Posted by MHF at 4:41pm on January 9, 2009
The only politician who promised change, with definite policies to back those changes was Dr Ron Paul. Obama and McCain - same dog, different collar.
Posted by Alan Pond at 6:01pm on January 9, 2009
I would consider myself a grassroots Obama supporter, but I am mystified as to why people, who probably never even considered voting for him, should be so cynical about his appointments. Do we really expect him to fill government positions in this unprecedented critical time in America's history with people who have no idea how things work in Washington? Surely you need to know this before you could even think of effecting change. Give the fellow a chance, for God's sake. As to the post who talked about sleaze and corruption sounds as if he would have been happier with Mc Cain and Palin. What will disappoint me badly would be to see Obama continue the same one sided, biased, pro Israel view of previous administrations in the Palestinian Israeli conflict. Yolande M. Agble Queens NY
Posted by Yolande Agble at 6:53am on January 11, 2009
Mr. Cockburn, is his cogent yet coherent style has yet again named the poison of political power. When a person enters such a high office as this, this person has a grave and unenviable penchant for forgetting where the votes came from to enter this esteemed office. Mr. Obama, has proven this maxim true yet again. We the progressive left, are now faced with more of the same as far as governance goes. We are not rewarded for the hard work and sweat that we put into the election of a seemingly untried individual. We the people, must now demand that the policies and procedures that come about in the next four years, happen in a way that will further the progressive movement in the US. Policies must change if the US of A is to be regarded at all in any serious way as meeting the challenges that face our world in the near term. We cannot wait for the administration to figure out that they are not responsive to the people, we must take to the streets and make our voices heard in as loud and clear a voice as possible. We are at the crossroads when it comes to the governance of the US of A. We can no longer rest on our laurels, winning the Second World War, cannot sustain this country any longer, our policies have heightened the tensions between the Western World and the Middle East. We can no longer blindly capitulate to the American-Israeli-Political Action Committee.

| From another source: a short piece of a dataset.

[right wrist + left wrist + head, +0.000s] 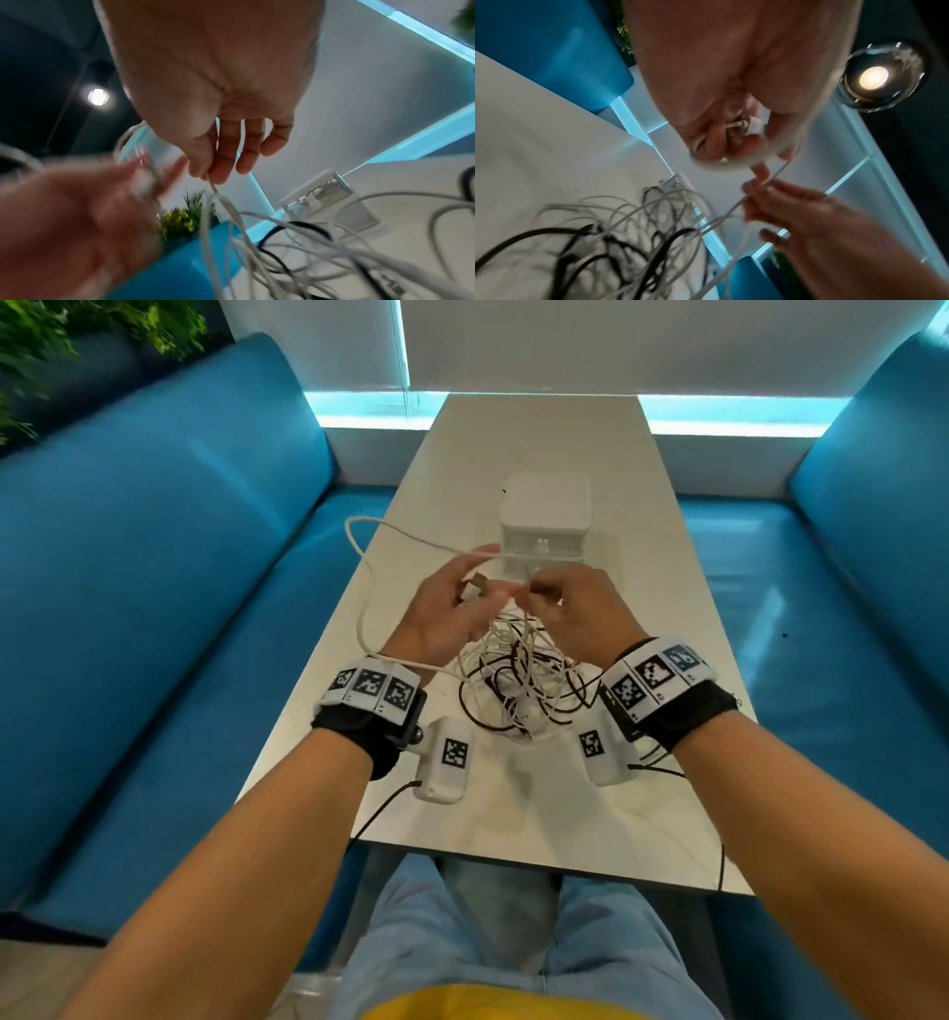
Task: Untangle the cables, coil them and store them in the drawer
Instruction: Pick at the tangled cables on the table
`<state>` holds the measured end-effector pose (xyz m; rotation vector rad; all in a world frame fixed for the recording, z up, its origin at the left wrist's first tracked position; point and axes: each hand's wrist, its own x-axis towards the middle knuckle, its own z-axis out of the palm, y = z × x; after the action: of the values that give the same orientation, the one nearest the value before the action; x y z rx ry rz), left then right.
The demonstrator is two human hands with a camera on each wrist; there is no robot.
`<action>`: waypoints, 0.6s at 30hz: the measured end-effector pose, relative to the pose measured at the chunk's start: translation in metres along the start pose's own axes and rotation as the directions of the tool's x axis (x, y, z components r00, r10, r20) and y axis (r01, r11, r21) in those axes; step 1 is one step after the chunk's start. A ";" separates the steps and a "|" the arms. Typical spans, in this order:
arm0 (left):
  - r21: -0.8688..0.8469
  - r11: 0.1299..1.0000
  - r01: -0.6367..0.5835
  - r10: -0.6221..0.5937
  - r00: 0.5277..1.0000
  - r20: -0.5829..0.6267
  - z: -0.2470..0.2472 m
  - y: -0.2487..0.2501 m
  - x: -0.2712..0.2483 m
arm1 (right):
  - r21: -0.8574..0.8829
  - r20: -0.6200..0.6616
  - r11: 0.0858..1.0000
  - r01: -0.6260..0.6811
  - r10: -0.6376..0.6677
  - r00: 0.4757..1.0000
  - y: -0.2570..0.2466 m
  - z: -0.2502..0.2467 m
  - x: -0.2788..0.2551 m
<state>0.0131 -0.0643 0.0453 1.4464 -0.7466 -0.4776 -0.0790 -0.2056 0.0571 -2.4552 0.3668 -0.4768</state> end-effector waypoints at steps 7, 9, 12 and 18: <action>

There must be changes in how our nation relates to the Islamic World and its adherents. This is especially glaring in the current Israeli/Palestinian conflict, where American policy has brought about the slaughter of innocnent men, women and children without impunity and with no modicum of sensiblility or guilt on the part of either America or the Israelis. Furthermore we can no longer be assured that we are safe, in our homes, businesses and jobs, because of the economic policies of the Bush 43 administration. Much more can be said, but suffice it to say, America can no longer stand business as usual and survive another 4 years.
Posted by nrobi at 2:36pm on January 12, 2009
The previous comments highlight exactly why people are cynical, appointing people who know how things work in Washington will ensure that nothing changes. We have the same in Westminster the main aim of insiders is to get re-elected or their careers are over.